* Your assignment: From first line to last, copy the listing exactly and omit its pictures.

* Dataset extract:
--------------------------------------------------

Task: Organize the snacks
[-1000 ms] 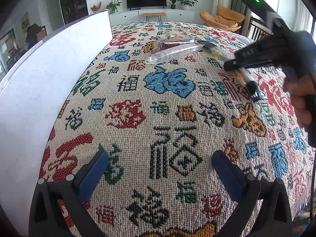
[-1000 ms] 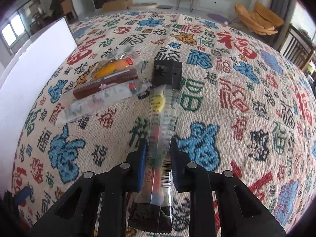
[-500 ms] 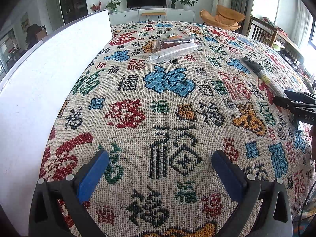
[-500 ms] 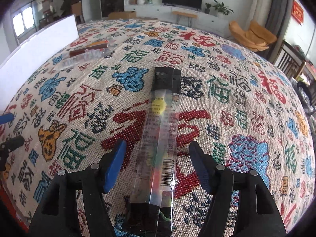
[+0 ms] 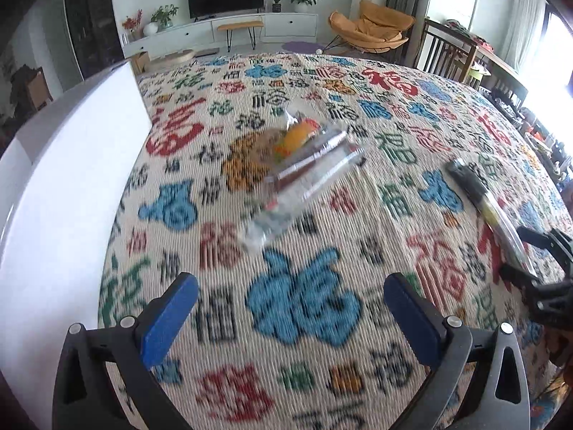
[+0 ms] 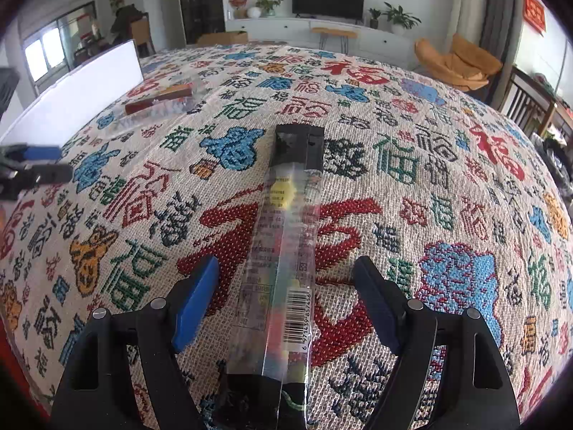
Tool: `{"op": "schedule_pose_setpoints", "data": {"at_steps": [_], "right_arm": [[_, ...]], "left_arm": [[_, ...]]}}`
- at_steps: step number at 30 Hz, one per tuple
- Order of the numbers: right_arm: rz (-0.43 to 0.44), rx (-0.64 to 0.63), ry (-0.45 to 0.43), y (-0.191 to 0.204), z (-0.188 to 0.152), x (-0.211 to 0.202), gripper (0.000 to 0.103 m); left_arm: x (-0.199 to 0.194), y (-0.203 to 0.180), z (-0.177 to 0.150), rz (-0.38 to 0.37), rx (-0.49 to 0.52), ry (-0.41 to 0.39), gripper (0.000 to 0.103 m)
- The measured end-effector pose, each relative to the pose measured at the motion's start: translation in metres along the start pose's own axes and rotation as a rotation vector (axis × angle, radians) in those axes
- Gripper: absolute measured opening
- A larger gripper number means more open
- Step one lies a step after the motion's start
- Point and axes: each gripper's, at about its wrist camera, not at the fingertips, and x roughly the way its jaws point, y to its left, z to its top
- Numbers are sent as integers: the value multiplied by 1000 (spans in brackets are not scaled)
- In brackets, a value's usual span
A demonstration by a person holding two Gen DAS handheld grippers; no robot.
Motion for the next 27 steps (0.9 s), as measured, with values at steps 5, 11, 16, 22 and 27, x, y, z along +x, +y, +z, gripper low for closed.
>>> {"op": "schedule_pose_setpoints", "data": {"at_steps": [5,11,16,22,27], "right_arm": [[3,2,0,0,0,0,81],[1,1,0,0,0,0,81],[0,1,0,-1,0,0,81],[0,1,0,-1,0,0,81],[1,1,0,0,-1,0,81]], "left_arm": [[42,0,32,-44,32,50,79],[27,-17,14,-32,37,41,22],[-14,-32,-49,-93,-4,98,20],[-59,-55,-108,-151,19,144,31],[-45,-60,-101,-58,66,91,102]]}}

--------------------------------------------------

* Response to this exercise:
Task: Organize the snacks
[-1000 ms] 
[-1000 ms] 
[-500 ms] 
[-500 ms] 
[+0 ms] 
[+0 ms] 
Tool: `{"op": "schedule_pose_setpoints", "data": {"at_steps": [_], "right_arm": [[_, ...]], "left_arm": [[_, ...]]}}`
- at_steps: step number at 30 Hz, one per tuple
- Order of the numbers: right_arm: rz (-0.43 to 0.44), rx (-0.64 to 0.63), ry (-0.45 to 0.43), y (-0.191 to 0.204), z (-0.188 to 0.152), x (-0.211 to 0.202), gripper (0.000 to 0.103 m); left_arm: x (-0.199 to 0.194), y (-0.203 to 0.180), z (-0.177 to 0.150), rz (-0.38 to 0.37), rx (-0.49 to 0.52), ry (-0.41 to 0.39), gripper (0.000 to 0.103 m)
- The measured end-effector pose, each relative to the pose measured at the motion's start: translation in metres along the start pose's own axes and rotation as a rotation vector (axis × angle, radians) in those axes
- Gripper: absolute measured opening
- A larger gripper number means more open
- Step one lies a step after the motion's start
- Point and axes: each gripper's, at about its wrist camera, not at the fingertips, and x roughly the way its jaws point, y to its left, z to its top
- Numbers are sent as integers: the value multiplied by 1000 (spans in brackets are not scaled)
- In brackets, a value's usual span
A demonstration by a person holding two Gen DAS handheld grippers; no robot.
Motion for the next 27 steps (0.9 s), as measured, with values at steps 5, 11, 16, 22 and 27, x, y, z along +x, +y, +z, gripper low for closed.
>>> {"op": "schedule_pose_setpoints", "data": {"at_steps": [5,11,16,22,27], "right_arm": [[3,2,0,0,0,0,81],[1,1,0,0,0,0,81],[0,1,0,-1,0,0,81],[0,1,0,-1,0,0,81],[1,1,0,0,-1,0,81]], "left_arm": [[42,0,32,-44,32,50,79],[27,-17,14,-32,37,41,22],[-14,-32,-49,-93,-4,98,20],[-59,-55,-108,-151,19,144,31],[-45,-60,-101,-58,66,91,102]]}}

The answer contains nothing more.